Similarly, many methods for DMEK tissue preparation have been described including the no touch stripping technique, pneumatic dissection, hydro-separation, and others [25,26,27,28,29]. Many of these methods are not validated in the hands of novice DMEK surgeons and, consequently, the quality of tissues prepared may vary compared to results from standardized techniques [30]. During the learning curve, tissue loss can vary significantly and is reported in approximately 4.2-8 % of preparations [9, 8]. This may result in additional costs and cancelled surgeries and, most importantly, loss of precious human donor tissue which is in short supply. However, with refinement and experience, the proportion of tissue losses can drop to 1 % [31] together with a reduction in the endothelial cell loss during preparation [13]. Nevertheless, questions regarding DMEK graft validation persist, particularly in regard to endothelial cell loss during surgeon preparation. This may support the use of eye bank prepared controlled and validated tissue regardless of their higher costs [32].

Although there was no reported tissue loss in our study during preparation of the DMEK or DSAEK grafts by surgeons, it is difficult to speculate on endothelial cell counts or thickness profile. This is largely due to the fact that surgical theatres are not equipped with instruments like OCT and inverted or specular microscopes that can obtain this information.

Furthermore, eye bank-prepared tissues resulted in an initial increase in costs, this difference can partially be compensated by the time saved for tissue preparation in theatre, resulting in shorter theatre time usage [19], thus giving the chance to accommodate more surgeries in the same day[19]. Busin et al. demonstrated a potential increase in efficiency using 46 DMEK grafts[10]. The study reported an average preparation time in the eye bank of 26 min, however the time in theatre from opening the graft until anterior chamber air injection could be consistently reduced, potentially freeing up theatre space [10, 31]. Unfortunately, since theatre time was not measured in this study, we were unable to quantify the amount of time saved and to attribute a specific monetary value to this.

This was a partial economic evaluation at group level based on a retrospective cohort [33,34,35]. However, we argue here that our paper could inform a full trial and full economic evaluation and moves the field on in terms of choice of methods of surgery and post-operative care. Evaluation of these costs are also useful to tissue engineers working in the field of corneal transplantation as it could contribute to a health economics study assessing the potential market for a tissue engineered graft.

Conclusions

We present a between-group cost analysis alongside a retrospective cohort study of DSAEK and DMEK surgeon prepared and eye bank prepared grafts over the first 6 months after surgery.
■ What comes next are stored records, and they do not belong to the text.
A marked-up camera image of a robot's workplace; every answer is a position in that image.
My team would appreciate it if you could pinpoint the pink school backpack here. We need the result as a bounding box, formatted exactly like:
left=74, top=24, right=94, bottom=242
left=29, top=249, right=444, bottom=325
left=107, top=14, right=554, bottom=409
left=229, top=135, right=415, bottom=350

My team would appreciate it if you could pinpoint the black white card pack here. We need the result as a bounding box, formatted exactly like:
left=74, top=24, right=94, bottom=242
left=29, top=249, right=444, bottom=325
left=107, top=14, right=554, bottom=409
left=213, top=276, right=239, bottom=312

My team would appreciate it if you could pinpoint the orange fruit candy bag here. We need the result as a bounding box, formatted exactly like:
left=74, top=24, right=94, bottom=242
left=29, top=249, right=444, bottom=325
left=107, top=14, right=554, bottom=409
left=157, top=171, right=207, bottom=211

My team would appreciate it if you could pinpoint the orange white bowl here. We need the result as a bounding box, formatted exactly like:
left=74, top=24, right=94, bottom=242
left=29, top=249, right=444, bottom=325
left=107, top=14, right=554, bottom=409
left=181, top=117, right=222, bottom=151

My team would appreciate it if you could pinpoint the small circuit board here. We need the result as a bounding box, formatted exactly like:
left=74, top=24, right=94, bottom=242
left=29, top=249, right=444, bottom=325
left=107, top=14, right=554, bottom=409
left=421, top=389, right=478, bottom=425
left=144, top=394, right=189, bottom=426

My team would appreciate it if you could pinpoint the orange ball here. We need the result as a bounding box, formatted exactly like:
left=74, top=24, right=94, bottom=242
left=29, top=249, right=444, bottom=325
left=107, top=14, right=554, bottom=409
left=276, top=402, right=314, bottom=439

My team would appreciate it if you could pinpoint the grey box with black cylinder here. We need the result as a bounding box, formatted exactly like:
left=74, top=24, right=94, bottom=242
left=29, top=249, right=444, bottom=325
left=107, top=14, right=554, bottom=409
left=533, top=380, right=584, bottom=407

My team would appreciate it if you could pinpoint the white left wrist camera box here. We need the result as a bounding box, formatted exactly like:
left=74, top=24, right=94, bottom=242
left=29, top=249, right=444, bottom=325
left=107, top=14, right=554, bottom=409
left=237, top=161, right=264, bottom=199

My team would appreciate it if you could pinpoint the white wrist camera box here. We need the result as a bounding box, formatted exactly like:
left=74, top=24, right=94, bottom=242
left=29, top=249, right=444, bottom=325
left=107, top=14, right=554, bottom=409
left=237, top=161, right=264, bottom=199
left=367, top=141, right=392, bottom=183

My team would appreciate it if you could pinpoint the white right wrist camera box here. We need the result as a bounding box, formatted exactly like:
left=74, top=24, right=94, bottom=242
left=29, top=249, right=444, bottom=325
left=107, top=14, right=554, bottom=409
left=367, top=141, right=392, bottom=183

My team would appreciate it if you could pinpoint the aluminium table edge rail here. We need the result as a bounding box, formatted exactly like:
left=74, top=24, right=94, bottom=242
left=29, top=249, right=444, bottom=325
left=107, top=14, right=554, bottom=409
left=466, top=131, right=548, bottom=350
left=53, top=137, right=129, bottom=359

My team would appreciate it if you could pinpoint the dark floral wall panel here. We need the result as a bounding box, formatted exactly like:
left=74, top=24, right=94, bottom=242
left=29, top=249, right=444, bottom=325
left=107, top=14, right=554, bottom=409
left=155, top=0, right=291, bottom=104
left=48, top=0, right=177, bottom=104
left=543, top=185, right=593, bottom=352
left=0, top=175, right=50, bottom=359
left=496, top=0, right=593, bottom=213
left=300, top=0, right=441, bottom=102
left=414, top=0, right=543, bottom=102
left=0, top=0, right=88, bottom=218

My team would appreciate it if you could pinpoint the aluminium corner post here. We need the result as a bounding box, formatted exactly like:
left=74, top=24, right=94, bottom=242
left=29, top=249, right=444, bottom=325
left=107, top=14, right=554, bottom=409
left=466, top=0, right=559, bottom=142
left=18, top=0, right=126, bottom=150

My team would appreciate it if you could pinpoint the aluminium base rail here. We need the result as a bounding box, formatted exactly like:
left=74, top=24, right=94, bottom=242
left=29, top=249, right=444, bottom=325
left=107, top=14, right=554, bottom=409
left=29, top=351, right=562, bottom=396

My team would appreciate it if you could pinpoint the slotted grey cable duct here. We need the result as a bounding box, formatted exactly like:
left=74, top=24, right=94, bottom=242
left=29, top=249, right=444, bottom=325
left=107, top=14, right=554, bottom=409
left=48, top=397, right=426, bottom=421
We found that EK using eye bank prepared grafts were more expensive than surgeon prepared grafts at the Royal Liverpool University Hopsital. This difference was only evident in the total surgery cost and mainly linked to the higher acquisition fee of eye bank-prepared tissues. However, these increased costs need to be balanced with advantages of shorter theatre time usage and the availability of tissues with documented quality control.